In 2008, a population survey of the long-tailed macaques was conducted on Karimunjawa island. The population was estimated at 269 individuals and found in three sites (i.e., Kemloko, Legon Lele, and Nyamplungan). At this time, the total population of M.f. karimondjawae was estimated to be less than 500 individuals.

Another population survey was conducted in 2017 by the Karimunjawa National Park staff and the population was estimated at 192 individuals in the same three locations as the 2008 assessment.

== Distribution ==
The Karimunjawa long-tailed macaque is only found on Karimunjawa and Kemujan islands, which are shallow-water islands that are part of the Karimunjawa archipelago, north of Java, Indonesia. Karimunjawa and Kemujan islands are connected by a short land bridge and the extent of occurrence was calculated as 27 km2. On these islands, long-tailed macaques are found in mangrove forests and coastal and lowland tropical rainforest.

Assessments indicate that the area of occupancy (AOO) of the Karimunjawa long-tailed macaque is shrinking; in 2008, the AOO was estimated to be 23.47 km2, yet in 2017 the AOO was estimated at 12.86 km2.

== Behavior ==
To preface, little information is written on the specific behavior of this particular subspecies of long-tailed macaque, long-tailed macaque subspecies share a lot of similarities, but they do exhibit quite a bit of variation as well. Long-tailed macaques live in matrilineal groups. The 2008 population survey of M.f. karimondjawae counted 23 groups and a total of 269 individuals. Because the 2017 survey indicated a decrease in population, the number of groups may have also decreased. Long-tailed macaque groups size varies considerably (<10>85), but smaller groups are found in mangrove forests, like those where the Karimunjawa subspecies exist. Groups often exhibit female philopatry with males emigrating from natal group at puberty. In long-tailed macaques, overlap of home ranges of adjacent groups is usually slight, but on smaller islands group overlap can be extensive. Long-tailed macaques living near water are known to be accomplished swimmers.

== Threats ==
Significant levels of human-macaque conflict have been reported on Karimunjawa island.
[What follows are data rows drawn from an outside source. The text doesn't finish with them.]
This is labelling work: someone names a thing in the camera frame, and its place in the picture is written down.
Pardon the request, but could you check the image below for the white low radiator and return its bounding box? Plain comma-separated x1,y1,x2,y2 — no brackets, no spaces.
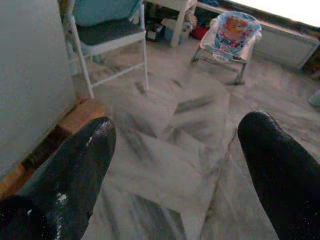
252,21,320,71

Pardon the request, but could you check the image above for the red toy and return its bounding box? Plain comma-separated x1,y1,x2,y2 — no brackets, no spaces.
192,24,210,41

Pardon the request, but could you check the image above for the white table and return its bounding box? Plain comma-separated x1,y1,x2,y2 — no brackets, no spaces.
144,0,198,48

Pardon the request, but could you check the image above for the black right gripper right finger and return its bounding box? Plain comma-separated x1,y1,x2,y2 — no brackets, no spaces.
236,111,320,240

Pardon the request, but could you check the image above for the teal cloth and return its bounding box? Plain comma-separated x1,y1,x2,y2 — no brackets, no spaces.
72,0,141,27

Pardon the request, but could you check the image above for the beige plush toy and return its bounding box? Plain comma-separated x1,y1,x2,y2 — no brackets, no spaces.
184,9,199,29

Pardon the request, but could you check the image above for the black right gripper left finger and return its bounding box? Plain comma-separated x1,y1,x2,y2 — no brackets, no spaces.
0,116,117,240

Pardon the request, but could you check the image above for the white folding chair grey seat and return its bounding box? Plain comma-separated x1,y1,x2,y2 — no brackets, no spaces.
58,0,150,100

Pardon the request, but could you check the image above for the colourful printed baby bouncer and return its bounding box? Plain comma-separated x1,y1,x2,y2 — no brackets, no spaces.
191,11,263,86

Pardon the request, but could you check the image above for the white fridge body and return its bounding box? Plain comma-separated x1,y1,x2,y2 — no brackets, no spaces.
0,0,77,181

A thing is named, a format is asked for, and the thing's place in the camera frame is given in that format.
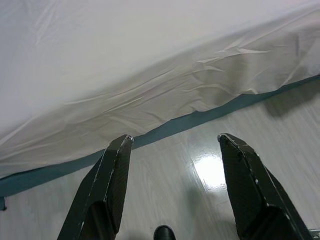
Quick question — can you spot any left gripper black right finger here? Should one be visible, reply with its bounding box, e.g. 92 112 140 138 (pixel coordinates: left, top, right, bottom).
217 132 315 240

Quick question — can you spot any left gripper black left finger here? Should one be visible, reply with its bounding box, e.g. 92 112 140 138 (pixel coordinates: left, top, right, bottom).
56 134 136 240

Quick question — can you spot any dark grey robot leg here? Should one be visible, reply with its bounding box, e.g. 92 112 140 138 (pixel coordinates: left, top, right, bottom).
153 224 176 240

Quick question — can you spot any mattress with cream sheet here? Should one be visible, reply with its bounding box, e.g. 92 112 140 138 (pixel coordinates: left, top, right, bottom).
0 0 320 180

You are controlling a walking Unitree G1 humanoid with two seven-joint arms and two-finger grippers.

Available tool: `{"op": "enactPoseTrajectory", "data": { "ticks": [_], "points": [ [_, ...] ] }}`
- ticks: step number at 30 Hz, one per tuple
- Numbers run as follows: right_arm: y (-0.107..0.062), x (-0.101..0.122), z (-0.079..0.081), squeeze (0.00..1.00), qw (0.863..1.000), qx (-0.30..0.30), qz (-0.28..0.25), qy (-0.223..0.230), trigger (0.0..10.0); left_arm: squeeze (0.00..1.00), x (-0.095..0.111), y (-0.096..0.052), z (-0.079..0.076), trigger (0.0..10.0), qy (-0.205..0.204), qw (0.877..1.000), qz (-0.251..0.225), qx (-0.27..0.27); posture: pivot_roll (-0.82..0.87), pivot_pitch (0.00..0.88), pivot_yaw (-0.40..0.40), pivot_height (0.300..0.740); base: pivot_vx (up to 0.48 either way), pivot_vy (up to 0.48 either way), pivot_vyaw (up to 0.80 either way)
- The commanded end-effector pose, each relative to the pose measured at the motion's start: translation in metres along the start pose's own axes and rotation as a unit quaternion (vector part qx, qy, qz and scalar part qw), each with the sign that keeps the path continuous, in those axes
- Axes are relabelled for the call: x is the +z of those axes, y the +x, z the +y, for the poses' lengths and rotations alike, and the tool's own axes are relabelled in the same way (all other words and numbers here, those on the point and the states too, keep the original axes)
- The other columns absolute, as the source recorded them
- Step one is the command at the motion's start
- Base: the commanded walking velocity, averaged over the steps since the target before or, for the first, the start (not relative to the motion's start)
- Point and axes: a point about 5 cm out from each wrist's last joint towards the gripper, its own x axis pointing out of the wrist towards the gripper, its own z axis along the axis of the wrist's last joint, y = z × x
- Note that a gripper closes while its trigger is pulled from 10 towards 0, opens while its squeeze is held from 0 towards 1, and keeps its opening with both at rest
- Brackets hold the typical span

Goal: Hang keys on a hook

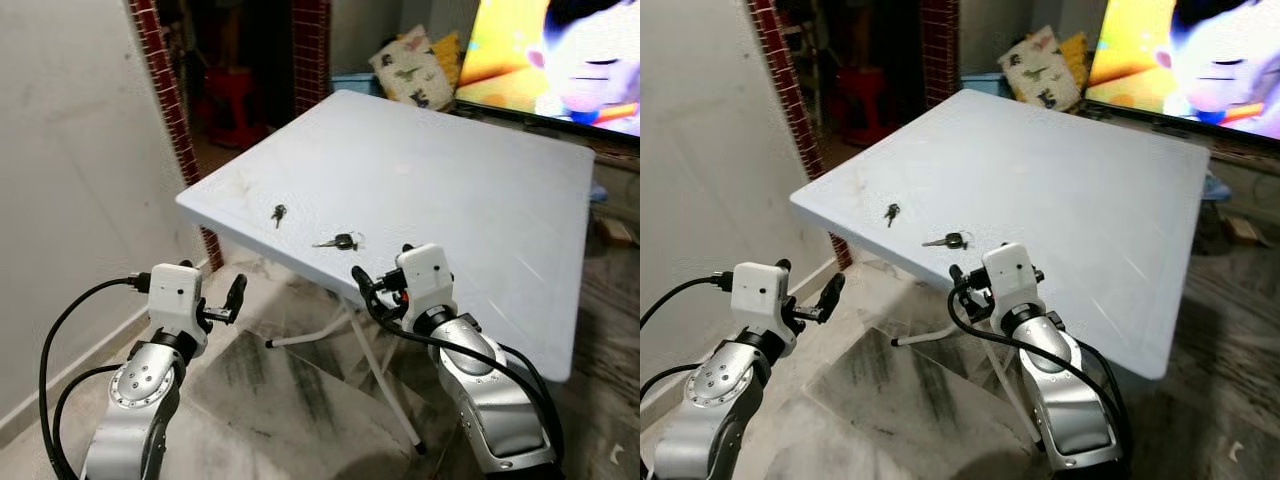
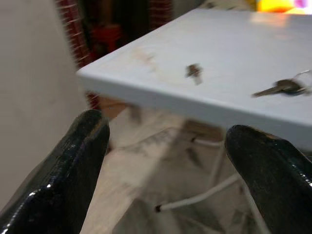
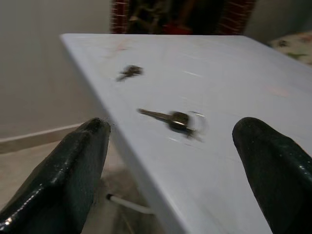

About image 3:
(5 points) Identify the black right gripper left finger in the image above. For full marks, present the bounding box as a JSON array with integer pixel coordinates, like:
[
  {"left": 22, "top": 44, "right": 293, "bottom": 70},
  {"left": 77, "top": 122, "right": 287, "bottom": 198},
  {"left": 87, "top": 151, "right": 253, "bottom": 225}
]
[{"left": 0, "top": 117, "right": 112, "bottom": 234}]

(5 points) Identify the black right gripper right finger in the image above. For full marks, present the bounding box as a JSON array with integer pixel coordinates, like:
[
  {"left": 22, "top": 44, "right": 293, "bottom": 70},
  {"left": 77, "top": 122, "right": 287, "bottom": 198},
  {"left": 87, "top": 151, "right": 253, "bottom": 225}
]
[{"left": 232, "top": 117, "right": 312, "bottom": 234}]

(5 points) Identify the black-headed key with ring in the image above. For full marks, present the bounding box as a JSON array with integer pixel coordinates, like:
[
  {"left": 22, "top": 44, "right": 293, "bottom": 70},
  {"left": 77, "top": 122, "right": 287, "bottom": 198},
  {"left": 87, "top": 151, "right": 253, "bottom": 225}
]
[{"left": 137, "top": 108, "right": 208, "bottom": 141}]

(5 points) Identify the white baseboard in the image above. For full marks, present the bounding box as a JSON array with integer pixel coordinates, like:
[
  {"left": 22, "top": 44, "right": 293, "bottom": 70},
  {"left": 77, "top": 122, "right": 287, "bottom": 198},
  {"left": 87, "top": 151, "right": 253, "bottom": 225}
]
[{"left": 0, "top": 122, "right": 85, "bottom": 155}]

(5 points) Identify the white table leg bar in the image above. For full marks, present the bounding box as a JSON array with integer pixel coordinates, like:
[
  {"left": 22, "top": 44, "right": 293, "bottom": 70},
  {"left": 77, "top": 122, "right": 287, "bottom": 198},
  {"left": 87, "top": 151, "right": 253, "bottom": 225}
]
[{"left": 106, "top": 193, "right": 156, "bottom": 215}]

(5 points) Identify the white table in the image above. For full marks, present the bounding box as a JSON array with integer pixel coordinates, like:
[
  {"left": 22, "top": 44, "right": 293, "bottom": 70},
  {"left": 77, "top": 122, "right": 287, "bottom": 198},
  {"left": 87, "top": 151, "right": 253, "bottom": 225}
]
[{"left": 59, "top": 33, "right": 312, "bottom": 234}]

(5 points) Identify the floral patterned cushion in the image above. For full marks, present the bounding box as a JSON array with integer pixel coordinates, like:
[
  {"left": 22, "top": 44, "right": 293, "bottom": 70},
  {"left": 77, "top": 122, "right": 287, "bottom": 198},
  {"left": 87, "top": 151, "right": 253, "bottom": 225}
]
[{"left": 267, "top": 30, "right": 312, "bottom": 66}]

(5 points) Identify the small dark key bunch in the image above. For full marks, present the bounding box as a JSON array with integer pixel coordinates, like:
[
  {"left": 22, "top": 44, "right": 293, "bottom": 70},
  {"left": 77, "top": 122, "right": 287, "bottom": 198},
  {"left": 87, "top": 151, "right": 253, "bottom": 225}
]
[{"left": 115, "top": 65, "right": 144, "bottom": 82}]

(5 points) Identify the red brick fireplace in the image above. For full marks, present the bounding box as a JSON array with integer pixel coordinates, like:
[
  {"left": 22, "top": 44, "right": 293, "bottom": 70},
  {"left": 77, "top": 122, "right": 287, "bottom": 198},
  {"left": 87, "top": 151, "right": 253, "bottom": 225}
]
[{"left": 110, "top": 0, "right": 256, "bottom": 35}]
The human inhabitants on the island are mainly farmers and fisherman, they depend on limited natural resources on the island which puts them in direct competition with the macaques.

== Conservation ==
In 2022, the Karimunjawa long-tailed macaque was assessed as Critically Endangered on the IUCN's Red List. This assessment was based on the fact that this subspecies is found only in a single location (as defined by the IUCN) and faces a decline in habitat quality, in addition to significant human-macaque conflict issues. From the 2017 population assessment, the total population is estimated to be less than 250 individuals. The previous IUCN listing for this subspecies in 2008 and 2020 was Data Deficient.